#15 Branch Handling with Fixes

This is really a management issue, not a coding issue. In short: when a bug is fixed on a branch, it should be at the same time (or immediately after) fixed in the trunk. The logic should be obvious, but I found out recently that some development teams are NOT following this guideline.This post is an attempt to lay out the logic of why a software development team must follow this.
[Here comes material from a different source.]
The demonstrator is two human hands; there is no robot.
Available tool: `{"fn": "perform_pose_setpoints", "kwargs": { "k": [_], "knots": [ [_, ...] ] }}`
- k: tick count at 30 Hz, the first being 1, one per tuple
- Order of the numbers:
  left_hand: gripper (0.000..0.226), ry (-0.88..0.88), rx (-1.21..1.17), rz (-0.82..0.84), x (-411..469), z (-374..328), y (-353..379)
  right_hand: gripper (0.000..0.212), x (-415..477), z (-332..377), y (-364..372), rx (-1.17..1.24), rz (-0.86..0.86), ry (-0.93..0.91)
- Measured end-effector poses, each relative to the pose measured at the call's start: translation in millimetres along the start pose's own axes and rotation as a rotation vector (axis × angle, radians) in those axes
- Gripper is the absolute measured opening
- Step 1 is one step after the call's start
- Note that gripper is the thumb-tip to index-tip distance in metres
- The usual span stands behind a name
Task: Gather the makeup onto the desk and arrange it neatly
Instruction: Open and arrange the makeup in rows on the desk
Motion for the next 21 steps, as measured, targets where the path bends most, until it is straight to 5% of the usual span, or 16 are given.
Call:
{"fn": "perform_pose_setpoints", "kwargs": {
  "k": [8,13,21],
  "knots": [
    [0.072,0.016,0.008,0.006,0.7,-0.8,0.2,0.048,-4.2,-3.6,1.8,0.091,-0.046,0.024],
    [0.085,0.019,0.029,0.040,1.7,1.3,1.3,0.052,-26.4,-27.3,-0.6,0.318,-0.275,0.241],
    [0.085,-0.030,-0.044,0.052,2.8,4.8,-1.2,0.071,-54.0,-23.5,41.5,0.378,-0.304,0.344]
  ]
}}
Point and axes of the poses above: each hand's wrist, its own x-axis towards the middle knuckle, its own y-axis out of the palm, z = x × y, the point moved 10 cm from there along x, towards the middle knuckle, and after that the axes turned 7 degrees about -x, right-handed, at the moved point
Multi-branch Development Basics

The situation in question only exists when you have a software product, that has been delivered to real, paying customers, and has been out there long enough, and those customers are paying for support. What will inevitably happen is that a customer will a have version of the product installed (let’s say version 3.6) and they discover a problem. This may not be the latest version (which let’s say is version 4.2). In order to support that customer, the maintenance team needs to deliver a fix to the customer, and that fix has to be compatible with version 3.6. The customer can not upgrade to version 4.2, because that involves some significant effort, and might introduce additional problems associated with small version incompatibilities with their running data and configurations/extensions. In order to resolve the problem, the customer will be given a “patch” that is compatible with version 3.6.
Version 3.6 was released as a complete product, and 4.2 presumably later, and there could be many changes between these. Normally a development team employs a source management system that allows “branches.” A branch is a full, virtual copy of the source, at a particular version. when a developer accesses the source of a branch, they get a full copy of the all the files. It is then possible to make a change in version 3.6, and check that change back in, and other developers working on release 3.6 will get those files. But things checked into the 3.6 branch will NOT automatically become part of release 4.2 or any other version. Each branch is isolated from each other.
It is important that they remain isolated, because the different releases are different, and as such there is no guarantee that a particular change in the code in one branch will have the same effect in another branch. In some cases the code from one branch is simply not present in the other release, having been removed and replaced with completely different code.
There is no guarantee that a fix will work in all branches because of small differences, however in reality the bulk of the source code will be very similar. Generally, the fundamental structure, and the fundamental way that the code works will remain the same between release 3.6 and release 4.2. It is in fact quite common for a customer to discover a bug which exists in all branches. If the customer runs into a bug that has been in the product for several years, then it will have been in all the releases made over those many years.
One then asks the question: when a bug is found that is known to exist in 10 different branches, do you fix the bug in all 10 branches? This is a business decision that depends upon the risk and likelihood of the bug, and on the number of different customers using each release. Notice that there isone branch that is special, and that is called the “trunk.” The trunk is the branch that all the new work is being done on, and from which all future release branches will be made. So a fix made in the trunk means not only that the next release will contain the fix, but also that all future releases will contain the fix.
In most projects it is obvious that the fix should be made in two places at least: the branch for the customer who reported the bug, so you can make a patch, and the trunk so that the bug is removed from all future releases. It might then make sense to more fixes in other branches depending upon customers, likelihood, and risk.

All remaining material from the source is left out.